+++ Extracted information

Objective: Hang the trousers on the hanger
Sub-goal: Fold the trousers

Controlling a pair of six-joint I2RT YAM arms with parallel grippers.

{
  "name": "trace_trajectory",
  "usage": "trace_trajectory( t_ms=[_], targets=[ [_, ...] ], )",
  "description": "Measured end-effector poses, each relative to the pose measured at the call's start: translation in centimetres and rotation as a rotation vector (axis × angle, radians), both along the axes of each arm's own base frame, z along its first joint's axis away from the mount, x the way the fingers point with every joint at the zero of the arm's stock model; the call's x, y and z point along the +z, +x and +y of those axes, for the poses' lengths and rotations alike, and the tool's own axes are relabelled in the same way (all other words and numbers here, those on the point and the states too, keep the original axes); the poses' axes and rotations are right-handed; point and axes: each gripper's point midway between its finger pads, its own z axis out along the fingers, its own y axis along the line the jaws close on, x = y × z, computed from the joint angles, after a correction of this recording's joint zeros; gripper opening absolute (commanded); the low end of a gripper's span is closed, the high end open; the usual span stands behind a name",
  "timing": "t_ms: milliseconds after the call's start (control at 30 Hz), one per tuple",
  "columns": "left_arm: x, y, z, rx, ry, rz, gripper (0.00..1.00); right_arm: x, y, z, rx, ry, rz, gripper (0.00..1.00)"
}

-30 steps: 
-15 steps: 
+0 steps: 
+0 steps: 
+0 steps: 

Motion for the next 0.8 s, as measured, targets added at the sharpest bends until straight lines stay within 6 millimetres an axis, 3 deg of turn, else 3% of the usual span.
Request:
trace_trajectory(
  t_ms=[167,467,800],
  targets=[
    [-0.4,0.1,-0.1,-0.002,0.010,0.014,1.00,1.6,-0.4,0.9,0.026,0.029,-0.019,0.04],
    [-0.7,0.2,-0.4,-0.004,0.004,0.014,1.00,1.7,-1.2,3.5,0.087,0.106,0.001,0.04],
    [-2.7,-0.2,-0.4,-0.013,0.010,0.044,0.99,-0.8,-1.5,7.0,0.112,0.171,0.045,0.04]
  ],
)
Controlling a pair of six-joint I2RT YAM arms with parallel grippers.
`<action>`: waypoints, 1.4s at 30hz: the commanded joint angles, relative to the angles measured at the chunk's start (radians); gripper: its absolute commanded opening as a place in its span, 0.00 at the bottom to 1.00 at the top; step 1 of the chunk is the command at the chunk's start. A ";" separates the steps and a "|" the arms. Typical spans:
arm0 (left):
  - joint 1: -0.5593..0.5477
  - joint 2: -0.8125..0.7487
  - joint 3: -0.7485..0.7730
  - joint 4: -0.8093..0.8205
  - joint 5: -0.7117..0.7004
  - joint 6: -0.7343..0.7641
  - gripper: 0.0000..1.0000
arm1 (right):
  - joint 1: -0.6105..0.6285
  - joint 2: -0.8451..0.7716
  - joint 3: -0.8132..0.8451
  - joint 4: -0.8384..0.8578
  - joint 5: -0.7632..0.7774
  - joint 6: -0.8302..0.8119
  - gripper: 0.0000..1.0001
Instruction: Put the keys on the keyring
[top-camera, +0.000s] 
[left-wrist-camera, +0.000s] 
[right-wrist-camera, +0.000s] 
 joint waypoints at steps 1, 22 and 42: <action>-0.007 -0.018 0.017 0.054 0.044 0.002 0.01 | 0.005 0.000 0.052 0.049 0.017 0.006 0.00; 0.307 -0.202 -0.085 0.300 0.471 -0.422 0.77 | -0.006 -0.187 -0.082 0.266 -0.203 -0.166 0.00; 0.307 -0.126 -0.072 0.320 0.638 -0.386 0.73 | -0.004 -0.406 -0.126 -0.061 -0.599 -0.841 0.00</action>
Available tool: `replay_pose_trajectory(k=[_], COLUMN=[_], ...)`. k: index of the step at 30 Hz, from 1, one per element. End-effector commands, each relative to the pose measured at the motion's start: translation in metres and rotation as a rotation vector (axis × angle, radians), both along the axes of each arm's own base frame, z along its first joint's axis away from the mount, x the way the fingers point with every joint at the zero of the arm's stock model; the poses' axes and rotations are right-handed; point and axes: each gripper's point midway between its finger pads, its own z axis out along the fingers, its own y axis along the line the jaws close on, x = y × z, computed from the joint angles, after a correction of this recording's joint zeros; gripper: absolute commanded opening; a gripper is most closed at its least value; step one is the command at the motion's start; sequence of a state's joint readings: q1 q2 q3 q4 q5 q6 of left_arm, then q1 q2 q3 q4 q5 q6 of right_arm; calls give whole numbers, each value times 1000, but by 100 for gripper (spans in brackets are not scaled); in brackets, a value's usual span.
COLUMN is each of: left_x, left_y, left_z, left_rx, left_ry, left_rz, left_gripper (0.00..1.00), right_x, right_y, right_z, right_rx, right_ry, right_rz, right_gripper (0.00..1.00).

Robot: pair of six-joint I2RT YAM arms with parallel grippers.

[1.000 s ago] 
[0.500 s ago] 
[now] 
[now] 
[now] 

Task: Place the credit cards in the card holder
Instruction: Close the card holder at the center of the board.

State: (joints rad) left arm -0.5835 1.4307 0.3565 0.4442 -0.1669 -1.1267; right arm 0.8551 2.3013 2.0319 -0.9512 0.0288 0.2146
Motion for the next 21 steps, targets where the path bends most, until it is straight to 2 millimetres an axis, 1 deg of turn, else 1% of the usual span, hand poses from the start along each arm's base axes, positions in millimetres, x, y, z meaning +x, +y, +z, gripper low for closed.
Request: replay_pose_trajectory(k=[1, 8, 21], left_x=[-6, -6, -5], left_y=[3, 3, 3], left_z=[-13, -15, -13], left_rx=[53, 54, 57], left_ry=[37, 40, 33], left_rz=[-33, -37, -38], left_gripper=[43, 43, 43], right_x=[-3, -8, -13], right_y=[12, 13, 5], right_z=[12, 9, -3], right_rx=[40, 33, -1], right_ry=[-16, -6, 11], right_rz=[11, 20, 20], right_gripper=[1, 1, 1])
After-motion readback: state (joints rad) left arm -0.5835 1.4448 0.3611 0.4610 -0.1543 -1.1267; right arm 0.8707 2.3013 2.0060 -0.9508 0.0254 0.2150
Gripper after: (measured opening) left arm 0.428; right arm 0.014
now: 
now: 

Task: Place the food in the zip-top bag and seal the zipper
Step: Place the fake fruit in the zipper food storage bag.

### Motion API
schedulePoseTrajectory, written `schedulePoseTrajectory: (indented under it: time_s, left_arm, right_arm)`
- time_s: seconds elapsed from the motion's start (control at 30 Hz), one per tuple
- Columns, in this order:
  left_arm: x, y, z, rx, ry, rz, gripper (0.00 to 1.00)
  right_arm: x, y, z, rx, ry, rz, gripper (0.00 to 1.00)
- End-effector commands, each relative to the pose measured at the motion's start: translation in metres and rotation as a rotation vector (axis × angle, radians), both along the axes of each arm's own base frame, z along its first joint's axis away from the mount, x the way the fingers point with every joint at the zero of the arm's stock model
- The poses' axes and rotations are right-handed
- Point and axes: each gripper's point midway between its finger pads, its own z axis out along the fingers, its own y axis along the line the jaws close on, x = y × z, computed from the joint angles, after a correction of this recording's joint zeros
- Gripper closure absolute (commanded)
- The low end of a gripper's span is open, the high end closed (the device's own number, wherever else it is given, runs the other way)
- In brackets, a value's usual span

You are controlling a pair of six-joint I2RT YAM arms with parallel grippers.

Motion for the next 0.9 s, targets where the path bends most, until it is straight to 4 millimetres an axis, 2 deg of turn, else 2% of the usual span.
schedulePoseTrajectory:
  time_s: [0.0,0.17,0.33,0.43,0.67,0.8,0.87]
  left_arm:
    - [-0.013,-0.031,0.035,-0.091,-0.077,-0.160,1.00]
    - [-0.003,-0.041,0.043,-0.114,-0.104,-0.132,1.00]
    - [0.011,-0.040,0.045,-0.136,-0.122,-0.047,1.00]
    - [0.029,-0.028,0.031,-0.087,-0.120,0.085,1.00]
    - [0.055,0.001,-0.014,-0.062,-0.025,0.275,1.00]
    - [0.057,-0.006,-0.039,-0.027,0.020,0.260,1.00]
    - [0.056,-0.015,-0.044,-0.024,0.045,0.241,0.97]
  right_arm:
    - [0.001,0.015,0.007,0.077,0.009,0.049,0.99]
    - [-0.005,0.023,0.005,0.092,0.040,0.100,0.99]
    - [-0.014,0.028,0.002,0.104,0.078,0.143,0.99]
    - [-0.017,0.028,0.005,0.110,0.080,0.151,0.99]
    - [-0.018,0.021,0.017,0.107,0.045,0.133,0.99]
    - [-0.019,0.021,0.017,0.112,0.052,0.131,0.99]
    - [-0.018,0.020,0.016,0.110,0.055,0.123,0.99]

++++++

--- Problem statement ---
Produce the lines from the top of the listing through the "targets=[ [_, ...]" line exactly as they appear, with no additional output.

--- Problem solution ---
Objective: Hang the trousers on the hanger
Sub-goal: Fold the trousers

Controlling a pair of six-joint I2RT YAM arms with parallel grippers.

{
  "name": "trace_trajectory",
  "usage": "trace_trajectory( t_ms=[_], targets=[ [_, ...] ], )",

No more is needed for this answer.